TRY IT: Without copying any pictures, restate exactly the lines from the start of the records through the line containing "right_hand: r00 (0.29".

RECORDS PROVIDED:
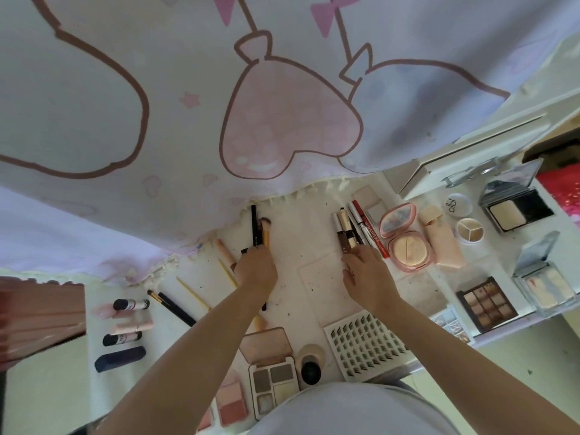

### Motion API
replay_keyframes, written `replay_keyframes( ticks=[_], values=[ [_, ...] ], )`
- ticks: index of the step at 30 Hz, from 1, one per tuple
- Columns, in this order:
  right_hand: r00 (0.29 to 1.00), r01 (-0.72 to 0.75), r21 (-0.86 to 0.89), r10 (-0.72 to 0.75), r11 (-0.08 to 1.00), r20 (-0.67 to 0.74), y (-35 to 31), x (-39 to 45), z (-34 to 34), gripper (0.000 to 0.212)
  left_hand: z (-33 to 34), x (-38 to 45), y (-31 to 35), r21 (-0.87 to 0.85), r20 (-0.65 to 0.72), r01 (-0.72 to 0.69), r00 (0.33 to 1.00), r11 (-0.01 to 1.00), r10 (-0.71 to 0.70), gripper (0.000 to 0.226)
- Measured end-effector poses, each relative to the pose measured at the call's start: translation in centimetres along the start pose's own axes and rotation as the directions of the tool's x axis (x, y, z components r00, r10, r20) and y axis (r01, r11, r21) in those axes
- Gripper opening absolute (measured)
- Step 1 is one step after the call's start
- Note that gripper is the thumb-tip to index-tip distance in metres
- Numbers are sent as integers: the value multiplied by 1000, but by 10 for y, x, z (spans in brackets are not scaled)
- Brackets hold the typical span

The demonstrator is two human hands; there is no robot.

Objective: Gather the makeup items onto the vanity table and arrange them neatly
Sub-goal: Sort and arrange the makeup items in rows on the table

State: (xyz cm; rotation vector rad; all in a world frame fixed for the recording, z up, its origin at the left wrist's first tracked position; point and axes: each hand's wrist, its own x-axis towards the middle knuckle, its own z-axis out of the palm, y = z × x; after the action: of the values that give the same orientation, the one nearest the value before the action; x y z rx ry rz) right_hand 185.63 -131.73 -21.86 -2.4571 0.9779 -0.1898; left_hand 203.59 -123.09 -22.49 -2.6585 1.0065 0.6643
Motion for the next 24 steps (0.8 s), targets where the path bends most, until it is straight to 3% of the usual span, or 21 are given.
replay_keyframes(
  ticks=[3,7,15,21,24],
  values=[
    [1000,-19,7,19,1000,14,4,-1,2,13,1,3,4,97,27,-19,1000,995,16,28],
    [1000,12,-13,-12,1000,-29,3,-2,1,17,1,5,6,54,86,2,996,999,-7,27],
    [997,34,-56,-38,998,-72,3,-5,4,22,-4,-4,5,-199,62,-27,997,980,40,33],
    [995,52,18,-51,998,-80,6,-4,6,21,-5,-12,38,-530,127,-74,978,845,166,40],
    [996,48,30,-46,998,-75,8,-4,3,19,-11,-15,58,-571,194,-106,946,814,260,38]
  ],
)
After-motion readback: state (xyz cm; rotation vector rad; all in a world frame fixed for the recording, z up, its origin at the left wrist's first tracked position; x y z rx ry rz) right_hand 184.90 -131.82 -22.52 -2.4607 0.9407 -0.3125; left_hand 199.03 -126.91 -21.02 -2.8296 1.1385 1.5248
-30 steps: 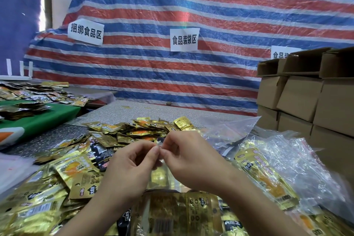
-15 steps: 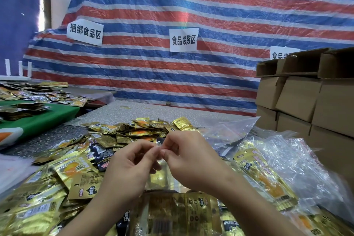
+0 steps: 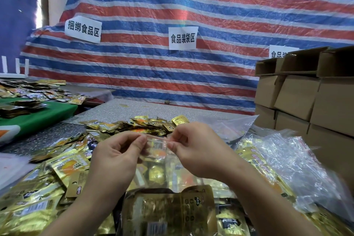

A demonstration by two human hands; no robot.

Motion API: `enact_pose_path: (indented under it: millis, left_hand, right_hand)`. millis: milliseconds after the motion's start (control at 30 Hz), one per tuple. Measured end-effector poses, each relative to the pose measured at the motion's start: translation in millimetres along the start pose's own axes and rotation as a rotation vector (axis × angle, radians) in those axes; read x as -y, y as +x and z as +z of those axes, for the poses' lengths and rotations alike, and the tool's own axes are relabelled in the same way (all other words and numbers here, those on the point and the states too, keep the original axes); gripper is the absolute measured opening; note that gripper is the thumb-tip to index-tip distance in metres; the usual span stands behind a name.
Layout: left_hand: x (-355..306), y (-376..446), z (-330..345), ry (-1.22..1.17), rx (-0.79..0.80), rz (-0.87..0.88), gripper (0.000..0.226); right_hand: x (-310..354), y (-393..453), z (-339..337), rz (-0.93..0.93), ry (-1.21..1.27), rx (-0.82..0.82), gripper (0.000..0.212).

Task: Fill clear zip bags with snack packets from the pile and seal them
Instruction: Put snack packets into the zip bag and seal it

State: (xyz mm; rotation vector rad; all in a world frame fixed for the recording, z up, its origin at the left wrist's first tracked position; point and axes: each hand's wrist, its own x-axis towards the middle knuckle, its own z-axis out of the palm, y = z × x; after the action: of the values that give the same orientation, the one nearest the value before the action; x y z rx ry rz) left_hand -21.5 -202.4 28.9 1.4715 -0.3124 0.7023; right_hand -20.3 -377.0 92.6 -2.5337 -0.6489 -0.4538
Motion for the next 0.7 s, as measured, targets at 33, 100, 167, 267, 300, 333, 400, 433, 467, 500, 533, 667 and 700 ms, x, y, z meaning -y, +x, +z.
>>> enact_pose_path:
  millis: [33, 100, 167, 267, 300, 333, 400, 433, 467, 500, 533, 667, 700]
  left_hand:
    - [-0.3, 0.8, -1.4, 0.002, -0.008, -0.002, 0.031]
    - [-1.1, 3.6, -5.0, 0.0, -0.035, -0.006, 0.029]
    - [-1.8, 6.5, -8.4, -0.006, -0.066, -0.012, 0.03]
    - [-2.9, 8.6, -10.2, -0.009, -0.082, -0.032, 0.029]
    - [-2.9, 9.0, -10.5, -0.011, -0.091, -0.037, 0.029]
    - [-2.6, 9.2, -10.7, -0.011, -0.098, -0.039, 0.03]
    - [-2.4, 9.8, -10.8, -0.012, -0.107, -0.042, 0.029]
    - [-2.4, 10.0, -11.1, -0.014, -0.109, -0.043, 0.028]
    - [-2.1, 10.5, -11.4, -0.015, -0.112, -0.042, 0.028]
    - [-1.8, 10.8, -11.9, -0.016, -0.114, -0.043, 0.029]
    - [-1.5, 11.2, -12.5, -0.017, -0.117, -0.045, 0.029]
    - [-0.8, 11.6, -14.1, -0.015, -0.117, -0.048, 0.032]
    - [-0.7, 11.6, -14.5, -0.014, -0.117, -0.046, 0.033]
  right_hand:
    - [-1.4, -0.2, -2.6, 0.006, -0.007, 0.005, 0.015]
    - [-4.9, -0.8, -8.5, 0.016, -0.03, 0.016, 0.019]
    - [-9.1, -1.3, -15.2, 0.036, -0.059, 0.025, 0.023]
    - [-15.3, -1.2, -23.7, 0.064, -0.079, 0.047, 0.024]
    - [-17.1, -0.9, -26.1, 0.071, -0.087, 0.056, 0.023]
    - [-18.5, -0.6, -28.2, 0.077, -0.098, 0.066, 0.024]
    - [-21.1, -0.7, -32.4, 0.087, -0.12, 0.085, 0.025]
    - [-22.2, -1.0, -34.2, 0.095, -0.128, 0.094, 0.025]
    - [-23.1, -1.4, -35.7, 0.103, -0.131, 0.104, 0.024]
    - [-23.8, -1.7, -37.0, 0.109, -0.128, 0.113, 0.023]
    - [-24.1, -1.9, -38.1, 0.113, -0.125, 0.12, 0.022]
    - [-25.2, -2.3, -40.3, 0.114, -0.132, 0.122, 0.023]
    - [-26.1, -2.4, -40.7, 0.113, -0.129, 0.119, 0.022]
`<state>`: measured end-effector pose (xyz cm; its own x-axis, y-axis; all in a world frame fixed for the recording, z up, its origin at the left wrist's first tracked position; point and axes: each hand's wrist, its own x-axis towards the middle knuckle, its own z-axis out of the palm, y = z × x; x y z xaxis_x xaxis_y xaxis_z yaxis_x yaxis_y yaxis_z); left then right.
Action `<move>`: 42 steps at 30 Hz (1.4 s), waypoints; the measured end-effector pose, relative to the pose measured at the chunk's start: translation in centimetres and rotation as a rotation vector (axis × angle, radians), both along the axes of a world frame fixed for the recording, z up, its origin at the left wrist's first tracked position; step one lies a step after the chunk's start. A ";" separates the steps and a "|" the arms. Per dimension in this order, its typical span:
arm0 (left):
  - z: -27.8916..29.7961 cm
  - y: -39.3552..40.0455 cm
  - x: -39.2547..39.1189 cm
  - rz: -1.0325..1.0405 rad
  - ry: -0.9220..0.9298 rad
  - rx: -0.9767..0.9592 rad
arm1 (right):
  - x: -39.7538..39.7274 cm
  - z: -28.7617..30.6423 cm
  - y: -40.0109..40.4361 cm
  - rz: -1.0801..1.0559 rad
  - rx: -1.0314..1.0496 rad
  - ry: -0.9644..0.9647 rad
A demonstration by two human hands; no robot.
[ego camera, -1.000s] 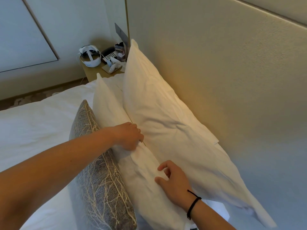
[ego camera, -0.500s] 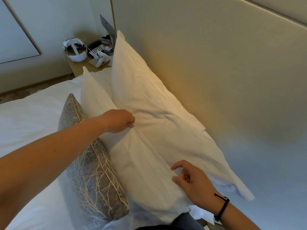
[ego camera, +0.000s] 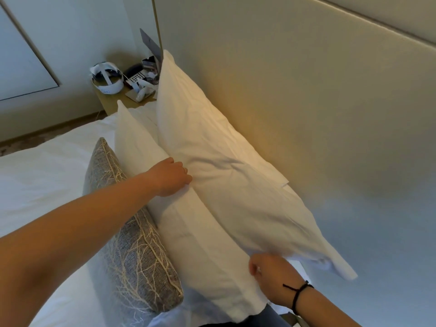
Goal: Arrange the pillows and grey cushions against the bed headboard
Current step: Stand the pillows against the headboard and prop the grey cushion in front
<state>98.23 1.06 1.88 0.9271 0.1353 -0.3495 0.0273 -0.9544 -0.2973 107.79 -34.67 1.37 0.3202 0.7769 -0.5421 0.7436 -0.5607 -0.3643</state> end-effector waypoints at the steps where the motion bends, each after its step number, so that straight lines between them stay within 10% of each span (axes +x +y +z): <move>1: -0.2 0.0 -0.2 -0.006 0.023 0.051 | -0.3 -0.4 0.8 0.074 -0.044 -0.042; 7: -0.2 0.3 0.3 0.060 -0.105 -0.013 | -3.0 0.3 8.6 0.153 0.241 -0.166; 20: 1.0 5.9 1.2 0.061 -0.060 -0.164 | -1.5 -0.7 25.1 -0.221 0.396 0.299; 33: 0.5 18.2 2.9 0.211 0.224 0.196 | -0.4 -1.5 29.6 -0.066 0.462 0.109; 42: 1.6 19.2 4.6 0.320 -0.089 0.351 | 0.3 -0.9 29.4 0.188 0.360 -0.174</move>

EXERCISE SOLUTION:
### Motion API
replay_keyframes, written `replay_keyframes( ticks=[_], values=[ [_, ...] ], )`
- ticks: index of the step at 30 Hz, from 1, one per tuple
- Columns, in this order:
  right_hand: r00 (0.29 to 1.00), r01 (-0.72 to 0.75), r21 (-0.86 to 0.89), r10 (-0.72 to 0.75), r11 (-0.08 to 1.00), r20 (-0.67 to 0.74), y (-35 to 31), x (-39 to 45), z (-34 to 34), gripper (0.000 to 0.212)

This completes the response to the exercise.